PSP Pricing, Competitiveness Analyzed
Thanks to an anonymous reader for pointing to a Yahoo/Reuters Japan report discussing the upcoming conflict between Nintendo's GameBoy Advance and Sony's PSP handheld consoles. Some of the most interesting speculation comes on pricing, where the article says: "Sony has not set a price for the PSP, a multi-media unit that also plays movies and music, but analysts expect it to sell for 19,000-30,000 yen ($161-$255), well above the 12,500 yen price tag for GameBoy Advance SP." Overall, the piece portrays Nintendo as "no pushover" when it comes to ceding GBA dominance, suggesting the PSP is not a direct competitor, and moreover, that Japanese analysts "..argue that Sony's incentive to go after market share is not as high this time because mobile games provide smaller margins, and less profit, than console games."
I have always wondered why doesn't SONY put a direction pad and game buttons on Clie PDAs. The Clies have 320x320, 16-bit color screens, plus a 200Mhz CPU. Should be more than capable for running great games.
"Because Sony's PSP will not play existing PlayStation games..."
I know that you wont be able to just pop in a PSX game and play that, they're doing it in a mini-disc format called a UMD, which is like a DVD mini disc cartridge.
But I thought they were going to convert some of their flagshipt psx games to mini disc (umd) format, so you could play the originals on the PSP.
Was I mistaken, or is this articles context misleading?
Most GBA games are around 40 Euro, GC/Xbox/PS2 games around 55 Euro.

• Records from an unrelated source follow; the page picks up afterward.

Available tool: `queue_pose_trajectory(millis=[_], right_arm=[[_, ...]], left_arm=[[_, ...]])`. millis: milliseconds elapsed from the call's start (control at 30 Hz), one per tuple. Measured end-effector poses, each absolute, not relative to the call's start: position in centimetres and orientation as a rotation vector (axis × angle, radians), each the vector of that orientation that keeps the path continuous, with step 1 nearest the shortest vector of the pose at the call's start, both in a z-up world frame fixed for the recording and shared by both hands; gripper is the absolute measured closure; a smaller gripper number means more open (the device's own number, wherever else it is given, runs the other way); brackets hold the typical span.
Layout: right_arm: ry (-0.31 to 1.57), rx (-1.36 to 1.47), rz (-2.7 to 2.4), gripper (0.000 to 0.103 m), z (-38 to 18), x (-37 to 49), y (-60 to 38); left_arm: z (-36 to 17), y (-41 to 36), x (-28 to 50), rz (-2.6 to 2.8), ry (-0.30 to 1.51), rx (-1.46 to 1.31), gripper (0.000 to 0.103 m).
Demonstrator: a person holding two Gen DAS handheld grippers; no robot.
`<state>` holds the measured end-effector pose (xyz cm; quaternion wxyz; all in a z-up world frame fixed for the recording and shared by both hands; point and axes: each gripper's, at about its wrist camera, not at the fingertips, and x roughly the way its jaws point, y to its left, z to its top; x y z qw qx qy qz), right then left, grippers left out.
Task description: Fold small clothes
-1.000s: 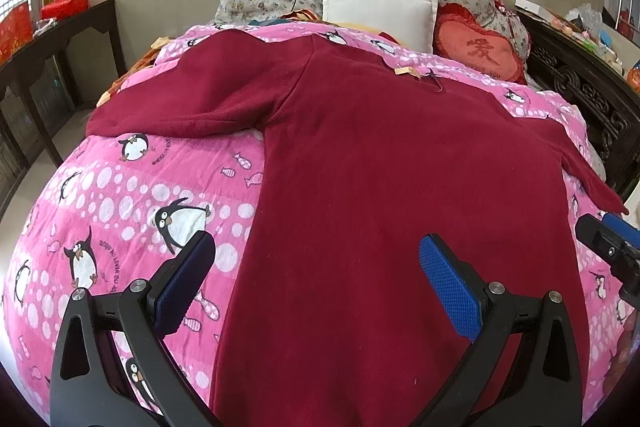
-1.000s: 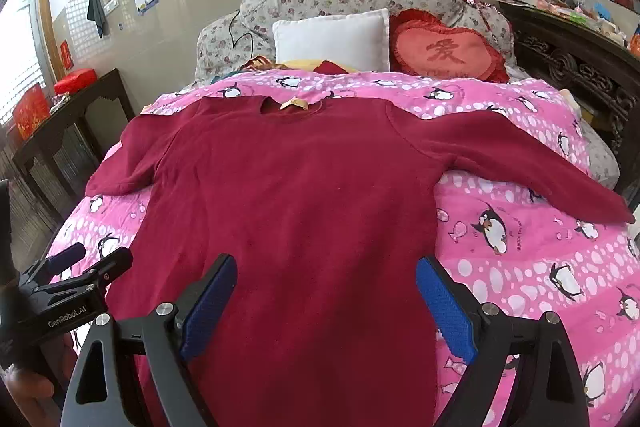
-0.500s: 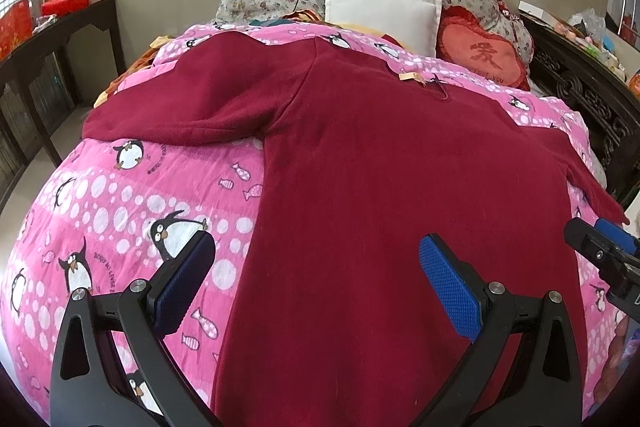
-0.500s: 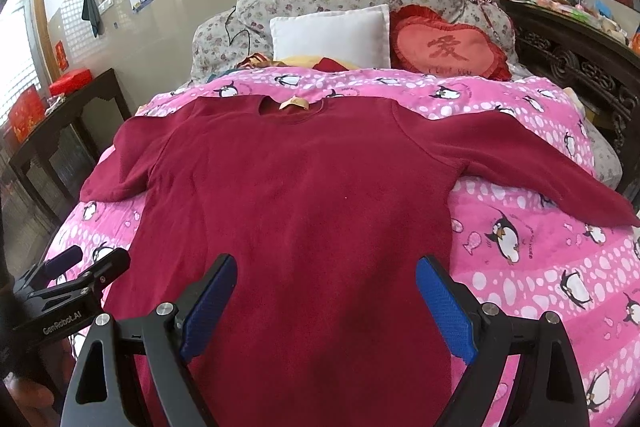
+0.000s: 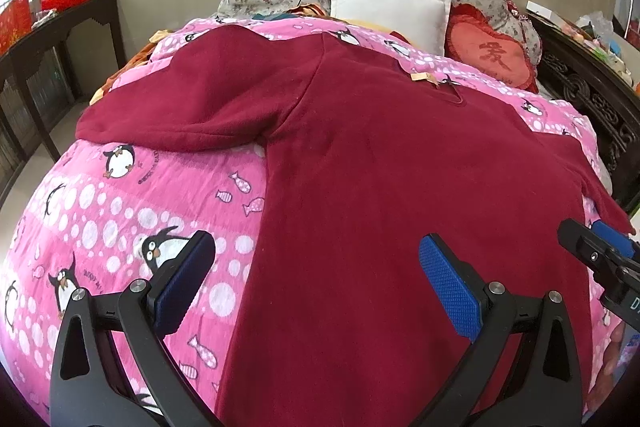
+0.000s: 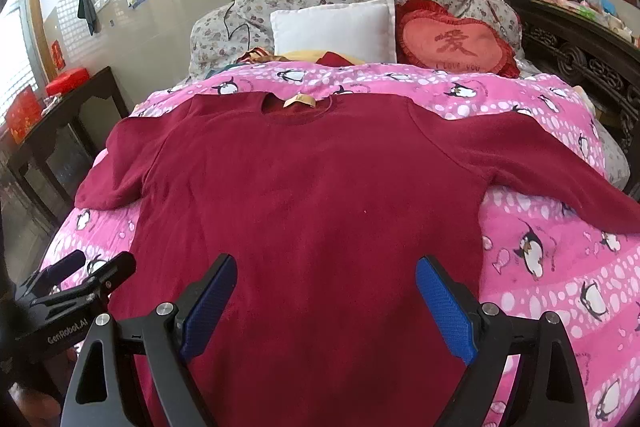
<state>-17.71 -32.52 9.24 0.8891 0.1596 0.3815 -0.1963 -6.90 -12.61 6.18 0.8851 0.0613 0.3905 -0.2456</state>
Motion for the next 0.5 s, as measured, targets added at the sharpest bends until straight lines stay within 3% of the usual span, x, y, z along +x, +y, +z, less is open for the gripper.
queue_pose_trajectory(millis=[500], right_arm=[[0.781,0.363,-0.365,0.012,9.3,-12.9,-31.8]], left_arm=[[6.6,-11.8,-3.9,-0.501,0.838,0.087,0.001]])
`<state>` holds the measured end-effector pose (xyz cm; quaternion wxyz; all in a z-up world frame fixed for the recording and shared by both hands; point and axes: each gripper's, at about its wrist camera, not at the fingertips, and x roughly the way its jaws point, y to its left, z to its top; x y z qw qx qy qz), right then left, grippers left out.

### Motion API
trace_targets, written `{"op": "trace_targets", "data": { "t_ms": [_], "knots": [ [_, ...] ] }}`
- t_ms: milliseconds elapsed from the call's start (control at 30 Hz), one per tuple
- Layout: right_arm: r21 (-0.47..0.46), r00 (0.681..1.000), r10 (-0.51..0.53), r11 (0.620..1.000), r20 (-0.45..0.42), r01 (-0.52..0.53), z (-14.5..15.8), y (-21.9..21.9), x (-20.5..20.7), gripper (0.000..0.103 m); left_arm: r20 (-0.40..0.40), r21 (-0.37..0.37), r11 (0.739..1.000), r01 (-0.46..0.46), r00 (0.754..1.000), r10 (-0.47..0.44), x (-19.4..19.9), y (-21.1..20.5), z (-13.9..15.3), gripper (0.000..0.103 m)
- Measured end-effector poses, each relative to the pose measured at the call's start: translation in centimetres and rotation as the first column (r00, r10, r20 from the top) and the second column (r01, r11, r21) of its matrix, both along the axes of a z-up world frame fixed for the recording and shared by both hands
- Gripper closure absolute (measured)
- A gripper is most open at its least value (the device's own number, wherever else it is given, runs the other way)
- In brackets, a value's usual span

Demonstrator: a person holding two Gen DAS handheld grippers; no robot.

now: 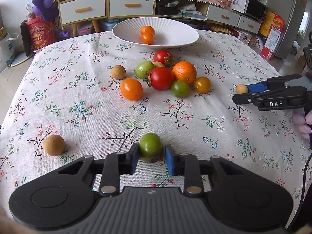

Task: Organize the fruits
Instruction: 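Grasp a green tomato with the left tool while the right tool grasps a tan fruit, then carry both fruits into the white bowl and open both tools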

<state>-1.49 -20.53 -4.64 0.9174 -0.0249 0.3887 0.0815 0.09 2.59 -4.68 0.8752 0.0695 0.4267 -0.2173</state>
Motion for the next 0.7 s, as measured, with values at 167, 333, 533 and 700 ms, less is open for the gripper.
{"op": "trace_targets", "data": {
  "t_ms": [167,333,533,700],
  "knots": [
    [-0.009,1.0,0.003,1.0,0.007,-0.003,0.09,0.02,0.11,0.075,-0.002,-0.004,1.0,-0.002,1.0,0.002,0.01,0.03,0.06,0.083],
    [-0.013,1.0,0.004,1.0,0.007,-0.004,0.22,0.03,0.17,0.08,-0.004,-0.01,1.0,0.0,1.0,0.0,0.01,0.04,0.13,0.083],
    [-0.011,1.0,0.013,1.0,0.007,-0.013,0.36,0.26,0.17,0.08,0.008,-0.016,1.0,0.009,1.0,-0.009,0.0,-0.04,0.47,0.083],
    [-0.004,1.0,0.027,1.0,0.015,-0.027,0.85,0.85,0.32,0.08,0.027,-0.022,1.0,0.015,1.0,-0.014,0.14,-0.32,0.97,0.083]
  ]
}}
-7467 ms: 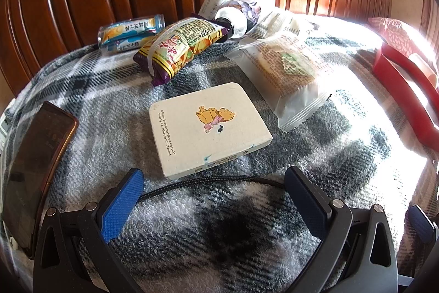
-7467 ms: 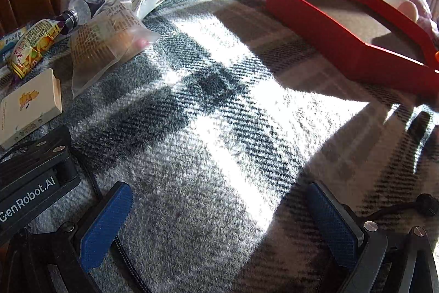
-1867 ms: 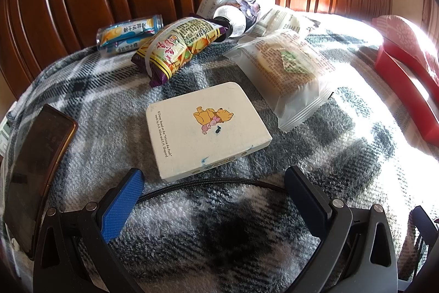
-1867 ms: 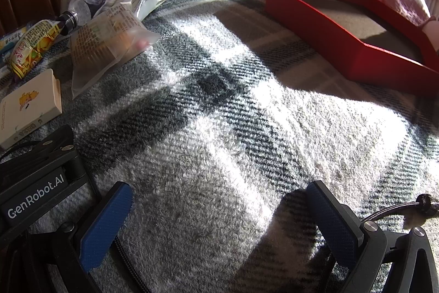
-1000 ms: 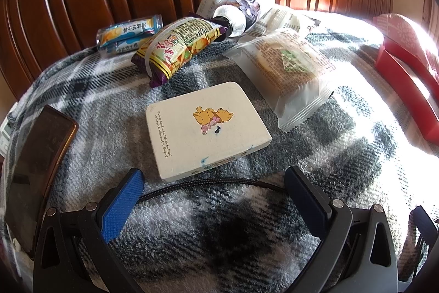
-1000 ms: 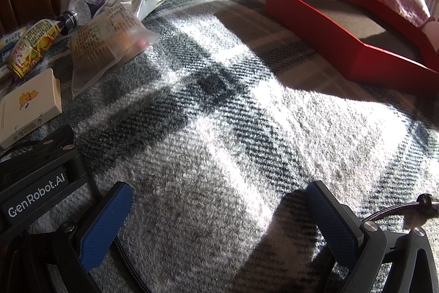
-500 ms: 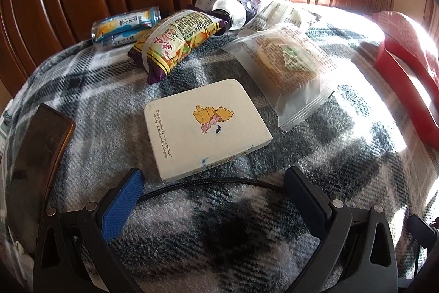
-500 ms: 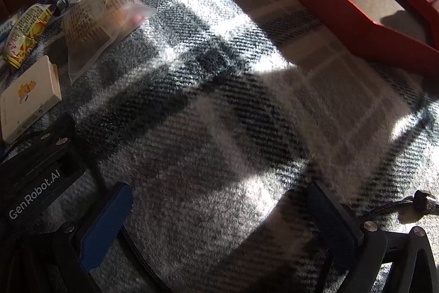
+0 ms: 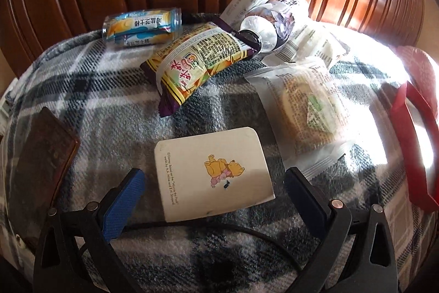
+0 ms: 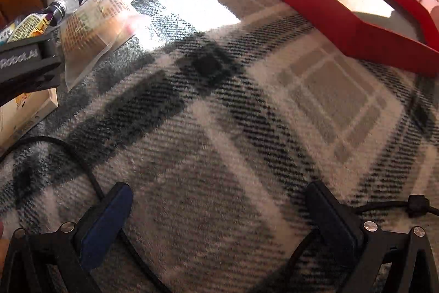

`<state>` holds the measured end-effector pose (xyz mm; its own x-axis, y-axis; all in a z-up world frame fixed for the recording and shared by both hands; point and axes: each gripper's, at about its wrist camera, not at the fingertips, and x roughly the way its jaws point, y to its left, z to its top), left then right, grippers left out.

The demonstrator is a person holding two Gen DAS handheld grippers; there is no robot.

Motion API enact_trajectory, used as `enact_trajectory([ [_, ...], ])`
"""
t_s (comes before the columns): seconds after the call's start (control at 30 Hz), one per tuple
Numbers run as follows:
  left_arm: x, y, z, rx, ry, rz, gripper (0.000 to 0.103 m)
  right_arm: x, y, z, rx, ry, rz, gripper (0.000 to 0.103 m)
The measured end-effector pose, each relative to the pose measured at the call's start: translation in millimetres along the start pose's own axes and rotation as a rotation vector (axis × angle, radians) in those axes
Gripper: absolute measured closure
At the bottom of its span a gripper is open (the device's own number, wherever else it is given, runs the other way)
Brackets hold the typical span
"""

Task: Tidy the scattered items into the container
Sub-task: 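Grasp the Winnie-the-Pooh card box with left tool while right tool grasps the cake bag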

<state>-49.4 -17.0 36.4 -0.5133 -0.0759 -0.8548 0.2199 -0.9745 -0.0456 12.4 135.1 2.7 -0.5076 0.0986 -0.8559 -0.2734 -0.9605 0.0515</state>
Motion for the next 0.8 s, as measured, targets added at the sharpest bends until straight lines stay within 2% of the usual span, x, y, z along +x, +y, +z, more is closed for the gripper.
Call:
enact_trajectory([
  [0.1,14,-5,8,-0.043,0.021,0.03,0.0,-3,1,-6,-0.001,-0.014,-0.002,0.0],
  [0.2,17,-5,10,-0.033,0.017,0.041,0.001,-5,0,-8,-0.005,-0.018,0.002,0.0],
  [0.27,15,-3,10,-0.002,0.023,0.056,0.01,-6,2,-8,-0.006,-0.021,0.0,0.0],
  [0.3,14,-1,9,0.022,0.029,0.073,0.02,-7,2,-9,-0.006,-0.022,-0.001,0.0],
  [0.4,8,8,6,0.096,0.046,0.032,0.02,-6,2,-4,-0.008,-0.022,-0.001,0.0],
  [0.53,-2,27,-6,0.151,0.059,0.043,0.02,2,2,4,-0.017,-0.017,0.002,0.0],
  [0.6,-6,35,-12,0.154,0.053,0.03,0.02,3,3,9,-0.032,0.021,0.007,0.0],
  [0.63,-8,39,-15,0.154,0.034,0.016,0.02,3,3,13,-0.05,0.049,0.016,0.001],
  [0.67,-8,40,-18,0.154,0.016,0.007,0.02,-1,2,18,-0.062,0.051,0.031,0.009],
  [0.73,-6,37,-19,0.156,0.001,0.028,0.02,-16,-1,24,-0.03,-0.014,0.045,0.011],
  [0.8,-4,33,-16,0.136,-0.001,0.048,0.02,-28,3,35,-0.004,-0.072,0.106,0.011],
])
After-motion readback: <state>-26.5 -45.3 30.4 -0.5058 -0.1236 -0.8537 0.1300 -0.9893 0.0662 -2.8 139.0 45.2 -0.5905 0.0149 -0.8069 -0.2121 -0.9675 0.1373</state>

True, in addition GBA games come on a cartridge which has a higher production cost than a DVD.
On the other hand, with the amount of SNES games re-released for the GBA and possibly less content creation (no huge 3D worlds, music scores etc.) for handheld games, the margin should be fairly healthy.
And as it is with Nintendo ruling the handheld market, it must be like printing money for them right now.
So the incentive for Sony to get a share of this market should be sufficiently high. Are they trying to dampen analysts' expectations because they expect Nintendo to be a harder fight this time than they were with the PS1 vs. N64?